Russia-Ukraine War Briefing - Carole Landry (NYT)

 

Ukraine-Russia News

November 28, 2022

Author Headshot

By Carole Landry

Editor/Writer, Briefings Team

Welcome to the Russia-Ukraine War Briefing, your guide to the latest news and analysis about the conflict.

A military hospital in Bakhmut, in Ukraine’s Donbas region, on Friday. Tyler Hicks/The New York Times

Russia’s battle for Bakhmut

Russian forces are largely digging into defensive positions for the winter. But Russia is also mounting a desperate attempt to capture Bakhmut, a city that has become a destructive vortex for both countries’ militaries in Ukraine’s Donbas region.

Russian troops are trying to strangle the city from the east and south, according to Ukrainian soldiers. For months, both sides have thrown masses of troops and matériel into battle there, my colleagues Thomas Gibbons-Neff, Natalia Yermak and Tyler Hicks report.

At the city’s only military hospital, doctors report an almost unending stream of Ukrainian casualties. By midday Friday, they had counted 50 wounded. The day before, 240 people had come through the hospital’s doors. 

The attacking Russians are suffering far worse, cut down by artillery and machine-gun fire, Ukrainian soldiers say. 

Newly mobilized Russian soldiers “are just taking a rifle and walking right down, like in Soviet times,” a Ukrainian medic said. “He gets killed, and the next one comes up the same way.”

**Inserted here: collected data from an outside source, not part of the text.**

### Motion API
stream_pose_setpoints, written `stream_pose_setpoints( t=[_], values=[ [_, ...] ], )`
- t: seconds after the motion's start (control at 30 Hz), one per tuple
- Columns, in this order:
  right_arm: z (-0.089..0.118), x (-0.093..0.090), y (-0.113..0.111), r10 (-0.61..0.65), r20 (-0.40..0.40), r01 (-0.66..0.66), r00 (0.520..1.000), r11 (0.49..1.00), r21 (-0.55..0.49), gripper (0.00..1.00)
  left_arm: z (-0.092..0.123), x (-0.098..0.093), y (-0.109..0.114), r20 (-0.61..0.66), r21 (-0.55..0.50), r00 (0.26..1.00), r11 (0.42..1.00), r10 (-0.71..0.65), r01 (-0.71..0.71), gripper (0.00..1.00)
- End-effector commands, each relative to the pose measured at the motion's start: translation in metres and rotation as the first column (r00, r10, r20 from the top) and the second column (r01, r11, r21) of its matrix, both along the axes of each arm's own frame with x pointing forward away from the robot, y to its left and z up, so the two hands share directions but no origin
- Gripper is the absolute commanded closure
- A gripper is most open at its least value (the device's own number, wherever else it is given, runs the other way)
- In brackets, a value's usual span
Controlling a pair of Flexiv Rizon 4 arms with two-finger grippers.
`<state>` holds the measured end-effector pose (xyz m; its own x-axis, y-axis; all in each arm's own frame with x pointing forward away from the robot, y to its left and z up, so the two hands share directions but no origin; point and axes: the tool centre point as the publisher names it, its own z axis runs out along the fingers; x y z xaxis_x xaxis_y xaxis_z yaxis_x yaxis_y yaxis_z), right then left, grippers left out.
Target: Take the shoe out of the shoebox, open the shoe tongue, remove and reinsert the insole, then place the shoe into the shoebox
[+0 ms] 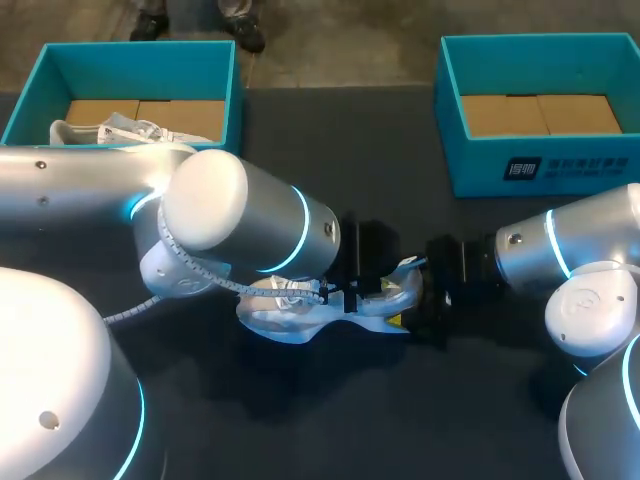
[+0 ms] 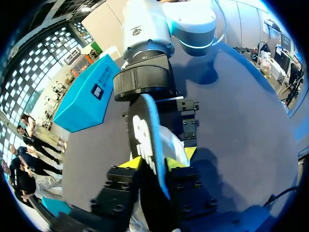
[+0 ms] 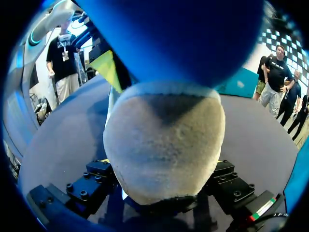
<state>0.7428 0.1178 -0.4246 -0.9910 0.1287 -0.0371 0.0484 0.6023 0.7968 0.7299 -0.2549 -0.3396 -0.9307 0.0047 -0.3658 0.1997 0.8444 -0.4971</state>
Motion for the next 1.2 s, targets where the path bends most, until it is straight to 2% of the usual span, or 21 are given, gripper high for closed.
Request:
stream_pose_setpoints(
  t=[0.03,0.17,0.5,0.73,0.9,1.2],
  values=[
    [-0.003,0.003,0.001,-0.001,0.0,0.001,1.0,1.0,-0.005,1.0,-0.002,0.0,-0.002,-0.002,0.001,1.0,1.0,-0.007,0.007,1.0],
    [-0.003,0.003,0.001,-0.001,0.0,0.001,1.0,1.0,-0.005,1.0,0.002,-0.002,0.001,-0.009,-0.001,1.0,1.0,-0.016,0.016,1.0],
    [-0.003,0.003,0.001,-0.001,0.0,0.001,1.0,1.0,-0.005,1.0,0.046,-0.009,0.014,-0.009,-0.09,0.998,0.994,-0.06,0.059,1.0],
    [-0.003,0.003,0.001,-0.001,0.0,0.001,1.0,1.0,-0.005,1.0,0.069,0.002,0.012,-0.054,-0.134,0.994,0.987,-0.098,0.09,1.0],
    [-0.003,0.003,0.001,-0.001,0.0,0.001,1.0,1.0,-0.005,1.0,0.08,0.011,0.004,-0.123,-0.204,0.978,0.969,-0.17,0.143,1.0],
    [-0.003,0.003,0.001,-0.001,0.0,0.001,1.0,1.0,-0.005,1.0,0.098,0.015,-0.002,-0.232,-0.299,0.919,0.922,-0.319,0.245,1.0]
  ],
)
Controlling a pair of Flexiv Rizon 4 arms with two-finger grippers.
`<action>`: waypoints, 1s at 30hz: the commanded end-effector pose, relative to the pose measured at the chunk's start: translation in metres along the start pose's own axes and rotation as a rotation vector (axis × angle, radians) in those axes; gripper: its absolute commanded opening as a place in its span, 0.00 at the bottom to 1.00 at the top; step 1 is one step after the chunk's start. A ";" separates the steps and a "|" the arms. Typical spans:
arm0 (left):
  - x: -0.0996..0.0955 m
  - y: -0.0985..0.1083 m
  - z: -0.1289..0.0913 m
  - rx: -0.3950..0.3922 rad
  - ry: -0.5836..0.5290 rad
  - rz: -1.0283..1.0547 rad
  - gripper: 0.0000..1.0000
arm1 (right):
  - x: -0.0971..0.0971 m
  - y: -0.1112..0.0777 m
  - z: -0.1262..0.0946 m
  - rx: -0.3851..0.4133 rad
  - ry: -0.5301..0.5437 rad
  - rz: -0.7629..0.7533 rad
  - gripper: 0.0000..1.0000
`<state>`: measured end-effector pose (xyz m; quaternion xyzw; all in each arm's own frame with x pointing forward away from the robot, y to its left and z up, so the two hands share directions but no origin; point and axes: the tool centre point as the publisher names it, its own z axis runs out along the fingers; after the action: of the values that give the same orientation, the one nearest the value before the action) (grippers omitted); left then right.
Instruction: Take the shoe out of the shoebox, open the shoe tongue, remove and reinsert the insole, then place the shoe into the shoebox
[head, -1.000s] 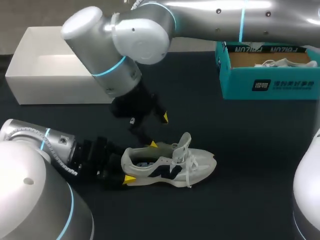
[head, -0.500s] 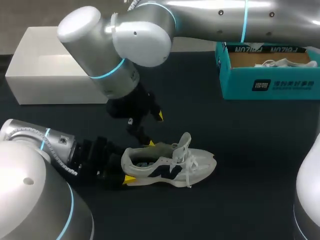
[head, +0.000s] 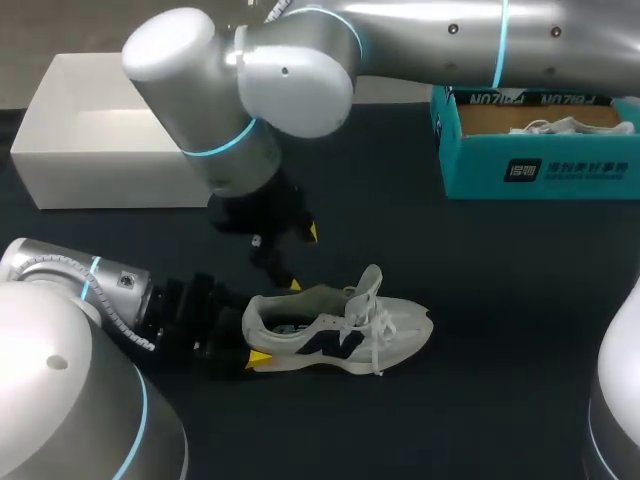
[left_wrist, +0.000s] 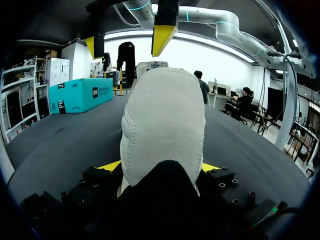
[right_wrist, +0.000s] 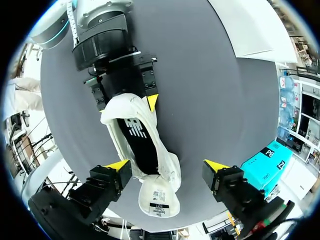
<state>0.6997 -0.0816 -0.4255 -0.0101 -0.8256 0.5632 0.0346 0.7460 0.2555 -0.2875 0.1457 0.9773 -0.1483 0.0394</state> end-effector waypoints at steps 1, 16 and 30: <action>0.002 0.003 0.002 -0.001 -0.002 0.000 0.00 | 0.009 -0.023 0.003 -0.192 -0.014 0.003 0.00; 0.002 0.003 0.002 -0.001 -0.002 0.000 0.00 | 0.016 -0.026 0.002 -0.197 0.008 -0.013 0.00; 0.002 0.003 0.002 -0.001 -0.002 0.000 0.00 | 0.038 -0.013 0.037 -0.216 -0.018 -0.064 0.00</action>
<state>0.6997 -0.0815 -0.4256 -0.0101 -0.8256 0.5631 0.0346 0.7090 0.2421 -0.3124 0.1083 0.9913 -0.0472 0.0588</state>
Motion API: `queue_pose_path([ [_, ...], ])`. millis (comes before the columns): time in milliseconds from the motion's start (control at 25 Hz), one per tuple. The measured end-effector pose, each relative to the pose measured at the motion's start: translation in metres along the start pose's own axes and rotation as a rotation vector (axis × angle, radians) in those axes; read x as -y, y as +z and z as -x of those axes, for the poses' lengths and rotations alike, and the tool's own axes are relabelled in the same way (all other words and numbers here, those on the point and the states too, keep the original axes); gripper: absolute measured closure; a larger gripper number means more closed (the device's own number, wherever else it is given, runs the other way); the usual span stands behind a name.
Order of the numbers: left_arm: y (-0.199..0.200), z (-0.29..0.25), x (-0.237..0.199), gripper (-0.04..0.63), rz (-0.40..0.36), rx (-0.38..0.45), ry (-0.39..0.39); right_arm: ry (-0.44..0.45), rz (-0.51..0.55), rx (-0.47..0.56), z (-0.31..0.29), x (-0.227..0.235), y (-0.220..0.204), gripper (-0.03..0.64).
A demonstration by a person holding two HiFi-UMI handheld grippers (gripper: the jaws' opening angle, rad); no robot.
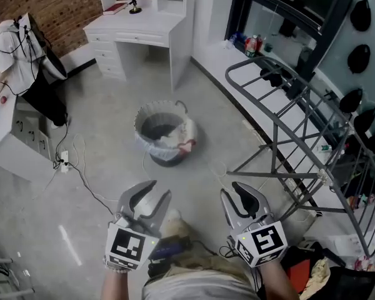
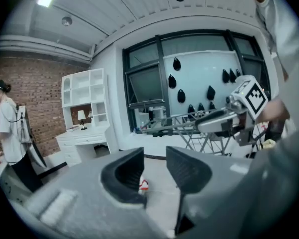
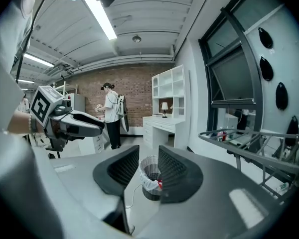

Ukrainian soldiers in Bakhmut on Friday.Tyler Hicks

Russia’s fighting force in Bakhmut is led by the Wagner Group, a private mercenary outfit with direct ties to the Kremlin. After Russia’s retreat from Kherson earlier this month,rank-and-file forces redeployed from the south are now supporting Wagner Group fighters, according to a U.S. defense official and Ukrainian soldiers. 

Ukraine has sent floods of reinforcements, including Special Forces troops and territorial defense fighters, according to soldiers, local residents and a U.S. defense official. It has also deployed large quantities of Western-supplied shells and rockets.

“In the six months that I’ve been in Bakhmut, I have never seen our artillery working like this,” a Ukrainian soldier in the city said, referring to the volume of Ukrainian shells fired.

Analysts say that Russia’s military is unlikely to succeed in capturing Bakhmut, given the degradation of its forces and ammunition shortages after a series of setbacks. Still, Russia can turn the city into a resource-intensive black hole for Ukraine, taking troops away from other priorities, including future offensives.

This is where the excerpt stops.